More kids live in intense conflict zones than ever before with a worrying number of them recruited to fight, according to a Save the Children study.
The report, titled Stop the War on Children, found 110 non-state actors were recruiting kids in 2020, up from 85 the year before.
That continues a concerning trend, with that figure having nearly tripled in a decade being up from 38 in 2010.
The study also found the recruitment of children in conflict zones is at an all-time high, with those at risk of recruitment having more than tripled in the last 30 years.
One in eight children live within 50km of an area where children have been used in conflict, equating to 337 million globally.
Save the Children chief executive Inger Ashing said the pandemic had put more children at risk.
"Violations against children in armed conflict do not stop during a pandemic.

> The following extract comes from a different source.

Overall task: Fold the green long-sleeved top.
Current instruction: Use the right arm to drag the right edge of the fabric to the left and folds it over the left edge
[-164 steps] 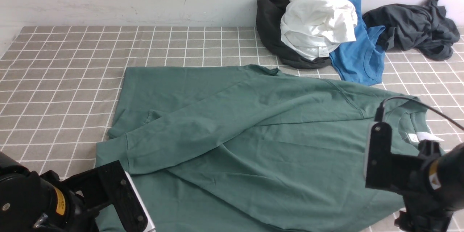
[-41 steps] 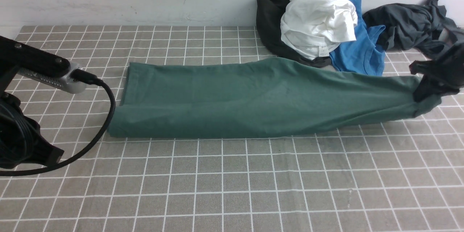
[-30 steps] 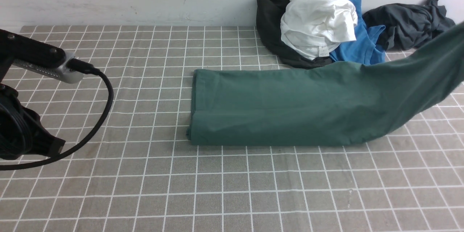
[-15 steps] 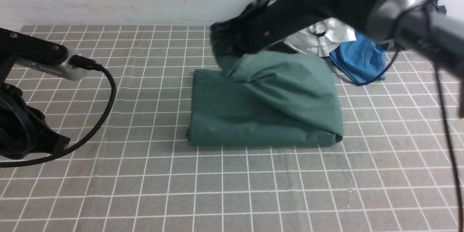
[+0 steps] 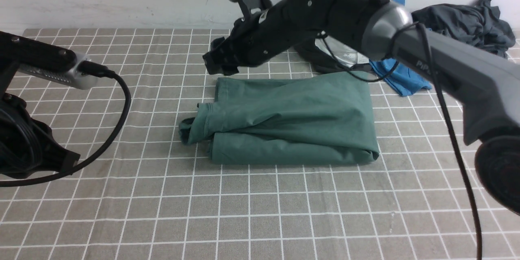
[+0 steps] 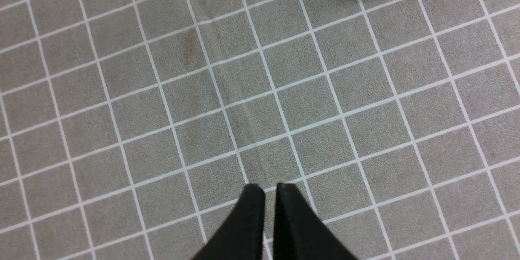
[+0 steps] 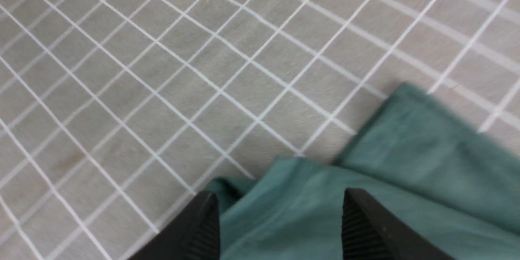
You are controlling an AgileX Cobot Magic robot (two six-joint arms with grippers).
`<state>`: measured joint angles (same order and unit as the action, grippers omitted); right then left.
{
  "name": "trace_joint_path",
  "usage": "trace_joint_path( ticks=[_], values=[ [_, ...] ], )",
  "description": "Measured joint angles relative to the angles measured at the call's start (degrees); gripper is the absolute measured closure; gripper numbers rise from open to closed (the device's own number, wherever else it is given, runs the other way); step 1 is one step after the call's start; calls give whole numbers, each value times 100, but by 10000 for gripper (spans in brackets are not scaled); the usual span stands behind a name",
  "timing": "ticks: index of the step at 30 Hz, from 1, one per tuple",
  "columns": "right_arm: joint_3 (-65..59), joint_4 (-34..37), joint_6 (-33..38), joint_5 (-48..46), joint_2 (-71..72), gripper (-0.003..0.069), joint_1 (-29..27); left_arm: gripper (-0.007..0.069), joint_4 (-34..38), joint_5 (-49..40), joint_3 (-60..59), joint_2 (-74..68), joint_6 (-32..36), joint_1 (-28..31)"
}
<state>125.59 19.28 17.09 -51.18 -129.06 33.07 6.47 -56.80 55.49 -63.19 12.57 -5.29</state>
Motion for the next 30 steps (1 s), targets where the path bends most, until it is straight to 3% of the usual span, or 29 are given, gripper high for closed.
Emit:
trace_joint_path(
  ticks=[2,5,8,13,16,24,30],
  values=[
    [55,-247,-86,-167,33,298,0,602,51,0,0,0,0,0],
    [25,-810,-456,-648,-45,405,-2,602,311,11,0,0,17,0],
    [-94,-761,-723,-885,-465,552,28,602,671,82,-7,38,288,0],
    [-152,-553,-633,-804,-988,662,331,602,1226,260,-22,434,995,0],
    [-165,-712,-547,-846,-918,669,527,602,1461,572,-169,842,1361,0],
    [-174,-2250,-188,-1903,1086,673,689,602,1595,2393,-1900,3158,2149,0],
    [-288,-2157,-346,-2047,2511,673,453,602,1956,3452,-3192,4604,2233,0]
  ],
)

If anything, they get worse," she said.
"Worldwide, the countless children left without caregivers, out of school and in danger face a higher risk of violations."
Of countries worst affected, some 98 per cent of children in Afghanistan were at risk of recruitment, with Syria (97 per cent) and Yemen (89 per cent) close behind.
It was also found 22 governments were recruiting children, down from 25 the year before.
The UN called on governments to uphold conflict standards, hold perpetrators to account, take practical action to protect children and support their recovery.
"Children's rights are non-derogable in conflict and peace. They cannot be paused or cancelled," Ms Ashing said.
"Over recent decades, our knowledge about children's rights has increased ... the international community now needs to transform this raised awareness into collective action."